● **What is being asked**
For each line below, return an exact copy.

● **Stored dataset items**
**********

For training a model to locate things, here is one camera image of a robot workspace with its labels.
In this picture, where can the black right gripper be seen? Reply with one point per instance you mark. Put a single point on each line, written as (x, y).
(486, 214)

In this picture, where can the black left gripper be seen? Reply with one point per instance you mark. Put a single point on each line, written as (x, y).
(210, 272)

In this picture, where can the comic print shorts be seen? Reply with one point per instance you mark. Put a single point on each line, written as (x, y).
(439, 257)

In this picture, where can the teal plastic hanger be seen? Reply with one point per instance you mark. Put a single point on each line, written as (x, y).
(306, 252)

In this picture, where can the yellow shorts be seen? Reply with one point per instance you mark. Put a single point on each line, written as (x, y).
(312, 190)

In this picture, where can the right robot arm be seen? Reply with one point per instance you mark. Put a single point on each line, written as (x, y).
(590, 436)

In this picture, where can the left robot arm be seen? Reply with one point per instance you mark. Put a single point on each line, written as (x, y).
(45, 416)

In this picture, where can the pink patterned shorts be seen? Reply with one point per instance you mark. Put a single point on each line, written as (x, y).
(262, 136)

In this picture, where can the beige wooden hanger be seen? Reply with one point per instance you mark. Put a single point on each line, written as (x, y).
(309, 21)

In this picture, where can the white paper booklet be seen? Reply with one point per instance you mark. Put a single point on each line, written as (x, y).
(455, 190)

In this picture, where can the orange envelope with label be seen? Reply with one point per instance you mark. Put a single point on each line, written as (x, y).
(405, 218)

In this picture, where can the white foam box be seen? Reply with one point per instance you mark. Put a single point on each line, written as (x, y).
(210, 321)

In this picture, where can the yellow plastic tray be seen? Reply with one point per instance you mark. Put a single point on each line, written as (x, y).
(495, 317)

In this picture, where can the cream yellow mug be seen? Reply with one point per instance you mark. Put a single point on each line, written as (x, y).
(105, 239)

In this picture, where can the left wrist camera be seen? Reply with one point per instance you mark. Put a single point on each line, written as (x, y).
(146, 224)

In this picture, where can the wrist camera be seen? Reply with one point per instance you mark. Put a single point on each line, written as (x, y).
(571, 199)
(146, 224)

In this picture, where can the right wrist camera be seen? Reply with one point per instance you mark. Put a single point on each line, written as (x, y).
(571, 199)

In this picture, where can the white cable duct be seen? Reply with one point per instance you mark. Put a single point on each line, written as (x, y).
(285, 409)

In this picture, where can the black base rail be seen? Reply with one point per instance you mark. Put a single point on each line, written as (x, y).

**********

● **Final answer**
For training a model to locate things, here is one camera image of a robot workspace with its labels.
In this picture, where can the black right gripper be seen? Reply with one point per instance you mark. Put a single point on each line, written as (x, y).
(486, 214)

In this picture, where can the black left gripper be seen? Reply with one point per instance you mark. Put a single point on each line, written as (x, y).
(210, 272)

In this picture, where can the comic print shorts be seen? Reply with one point per instance you mark. Put a single point on each line, written as (x, y).
(439, 257)

In this picture, where can the teal plastic hanger be seen? Reply with one point per instance you mark. Put a single point on each line, written as (x, y).
(306, 252)

In this picture, where can the yellow shorts be seen? Reply with one point per instance you mark. Put a single point on each line, written as (x, y).
(312, 190)

In this picture, where can the right robot arm be seen? Reply with one point per instance you mark. Put a single point on each line, written as (x, y).
(590, 436)

In this picture, where can the left robot arm be seen? Reply with one point per instance you mark. Put a single point on each line, written as (x, y).
(45, 416)

In this picture, where can the pink patterned shorts be seen? Reply with one point per instance you mark. Put a single point on each line, written as (x, y).
(262, 136)

In this picture, where can the beige wooden hanger be seen? Reply with one point per instance you mark. Put a single point on each line, written as (x, y).
(309, 21)

In this picture, where can the white paper booklet be seen? Reply with one point per instance you mark. Put a single point on each line, written as (x, y).
(455, 190)

In this picture, where can the orange envelope with label be seen? Reply with one point per instance you mark. Put a single point on each line, written as (x, y).
(405, 218)

In this picture, where can the white foam box be seen? Reply with one point per instance you mark. Put a single point on each line, written as (x, y).
(210, 321)

In this picture, where can the yellow plastic tray be seen? Reply with one point per instance you mark. Put a single point on each line, written as (x, y).
(495, 317)

In this picture, where can the cream yellow mug be seen? Reply with one point per instance you mark. Put a single point on each line, written as (x, y).
(105, 239)

In this picture, where can the left wrist camera be seen? Reply with one point per instance you mark. Put a single point on each line, written as (x, y).
(146, 224)

In this picture, where can the wrist camera be seen? Reply with one point per instance you mark. Put a single point on each line, written as (x, y).
(571, 199)
(146, 224)

In this picture, where can the right wrist camera be seen? Reply with one point per instance you mark. Put a single point on each line, written as (x, y).
(571, 199)

In this picture, where can the white cable duct be seen? Reply with one point per instance you mark. Put a single point on each line, written as (x, y).
(285, 409)

In this picture, where can the black base rail be seen? Reply with one point per instance you mark. Put a single point on each line, written as (x, y).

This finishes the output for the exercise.